■ **Record set**:
= = = = = = =

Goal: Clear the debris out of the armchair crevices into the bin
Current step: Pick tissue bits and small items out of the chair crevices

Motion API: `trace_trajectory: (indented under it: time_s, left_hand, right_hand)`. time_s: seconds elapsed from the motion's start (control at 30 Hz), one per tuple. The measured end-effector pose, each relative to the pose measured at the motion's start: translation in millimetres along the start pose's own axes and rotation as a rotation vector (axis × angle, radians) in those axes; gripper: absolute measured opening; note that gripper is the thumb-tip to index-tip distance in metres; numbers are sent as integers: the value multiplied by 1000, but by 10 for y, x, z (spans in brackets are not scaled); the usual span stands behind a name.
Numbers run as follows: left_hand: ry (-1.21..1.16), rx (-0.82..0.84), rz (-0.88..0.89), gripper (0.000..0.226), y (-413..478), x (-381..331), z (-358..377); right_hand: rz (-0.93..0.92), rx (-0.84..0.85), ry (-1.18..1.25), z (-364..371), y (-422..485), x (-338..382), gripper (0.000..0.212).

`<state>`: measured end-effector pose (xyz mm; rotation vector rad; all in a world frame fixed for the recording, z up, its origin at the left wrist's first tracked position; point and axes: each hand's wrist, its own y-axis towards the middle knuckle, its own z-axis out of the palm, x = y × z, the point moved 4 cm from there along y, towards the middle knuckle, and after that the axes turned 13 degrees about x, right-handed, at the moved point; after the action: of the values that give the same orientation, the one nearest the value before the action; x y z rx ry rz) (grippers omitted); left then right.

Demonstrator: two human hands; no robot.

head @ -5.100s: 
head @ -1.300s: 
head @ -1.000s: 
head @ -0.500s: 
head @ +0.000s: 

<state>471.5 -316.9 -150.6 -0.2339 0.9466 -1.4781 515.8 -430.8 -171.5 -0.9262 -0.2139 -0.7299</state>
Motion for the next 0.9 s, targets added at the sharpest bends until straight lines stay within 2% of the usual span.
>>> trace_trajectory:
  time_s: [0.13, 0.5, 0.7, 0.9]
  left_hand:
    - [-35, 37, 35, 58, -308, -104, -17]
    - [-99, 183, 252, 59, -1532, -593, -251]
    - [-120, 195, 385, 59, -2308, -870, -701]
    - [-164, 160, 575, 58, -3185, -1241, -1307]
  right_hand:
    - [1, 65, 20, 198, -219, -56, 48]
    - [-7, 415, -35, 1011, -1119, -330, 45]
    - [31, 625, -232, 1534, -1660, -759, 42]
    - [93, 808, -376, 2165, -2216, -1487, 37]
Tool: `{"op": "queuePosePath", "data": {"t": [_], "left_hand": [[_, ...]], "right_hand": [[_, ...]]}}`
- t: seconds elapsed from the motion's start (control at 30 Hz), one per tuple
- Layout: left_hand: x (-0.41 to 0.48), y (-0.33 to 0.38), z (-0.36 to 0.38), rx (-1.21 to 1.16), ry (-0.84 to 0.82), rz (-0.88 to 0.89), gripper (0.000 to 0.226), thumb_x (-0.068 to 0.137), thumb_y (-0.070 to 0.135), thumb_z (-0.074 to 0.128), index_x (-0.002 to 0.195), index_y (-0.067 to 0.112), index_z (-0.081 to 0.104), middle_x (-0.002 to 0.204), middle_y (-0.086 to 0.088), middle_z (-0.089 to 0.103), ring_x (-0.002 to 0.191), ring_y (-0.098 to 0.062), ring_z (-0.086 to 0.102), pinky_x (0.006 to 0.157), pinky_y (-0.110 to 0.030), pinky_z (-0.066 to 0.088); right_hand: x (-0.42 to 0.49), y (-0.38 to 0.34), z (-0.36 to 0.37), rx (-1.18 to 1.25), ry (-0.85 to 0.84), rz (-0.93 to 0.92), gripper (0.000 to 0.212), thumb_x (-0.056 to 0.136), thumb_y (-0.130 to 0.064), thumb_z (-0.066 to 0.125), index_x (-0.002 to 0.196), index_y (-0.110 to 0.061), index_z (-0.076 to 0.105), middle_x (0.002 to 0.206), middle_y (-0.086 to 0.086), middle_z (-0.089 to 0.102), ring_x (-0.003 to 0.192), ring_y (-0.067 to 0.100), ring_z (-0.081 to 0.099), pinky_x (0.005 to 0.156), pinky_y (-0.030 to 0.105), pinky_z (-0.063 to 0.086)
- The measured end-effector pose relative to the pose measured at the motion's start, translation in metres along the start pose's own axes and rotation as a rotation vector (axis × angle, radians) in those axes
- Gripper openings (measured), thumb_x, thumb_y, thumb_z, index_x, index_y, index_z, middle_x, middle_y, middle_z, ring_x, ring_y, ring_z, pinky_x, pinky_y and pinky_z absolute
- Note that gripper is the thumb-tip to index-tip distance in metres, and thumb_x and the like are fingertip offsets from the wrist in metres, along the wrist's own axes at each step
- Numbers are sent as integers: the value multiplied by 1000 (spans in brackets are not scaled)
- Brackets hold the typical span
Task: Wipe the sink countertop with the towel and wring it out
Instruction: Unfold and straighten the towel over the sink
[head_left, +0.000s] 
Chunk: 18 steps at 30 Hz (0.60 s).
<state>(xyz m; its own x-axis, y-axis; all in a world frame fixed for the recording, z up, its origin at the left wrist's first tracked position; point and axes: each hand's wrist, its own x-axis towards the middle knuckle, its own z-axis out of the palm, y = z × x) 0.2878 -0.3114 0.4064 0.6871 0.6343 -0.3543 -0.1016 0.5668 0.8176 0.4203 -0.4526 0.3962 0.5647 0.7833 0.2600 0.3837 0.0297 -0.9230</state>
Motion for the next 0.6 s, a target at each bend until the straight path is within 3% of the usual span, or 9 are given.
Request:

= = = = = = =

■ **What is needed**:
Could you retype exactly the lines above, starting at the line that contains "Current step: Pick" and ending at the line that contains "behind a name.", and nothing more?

■ **Exercise result**:
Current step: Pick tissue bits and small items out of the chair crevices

Motion API: `trace_trajectory: (indented under it: time_s, left_hand, right_hand)`. time_s: seconds elapsed from the motion's start (control at 30 Hz), one per tuple. The measured end-effector pose, each relative to the pose measured at the motion's start: translation in millimetres along the start pose's own axes and rotation as a rotation vector (axis × angle, radians) in those axes; gripper: absolute measured opening; note that gripper is the thumb-tip to index-tip distance in metres; numbers are sent as integers: the value multiplied by 1000, but by 10 for y, x, z (spans in brackets are not scaled); the usual span stands behind a name.

With that, the exercise is done.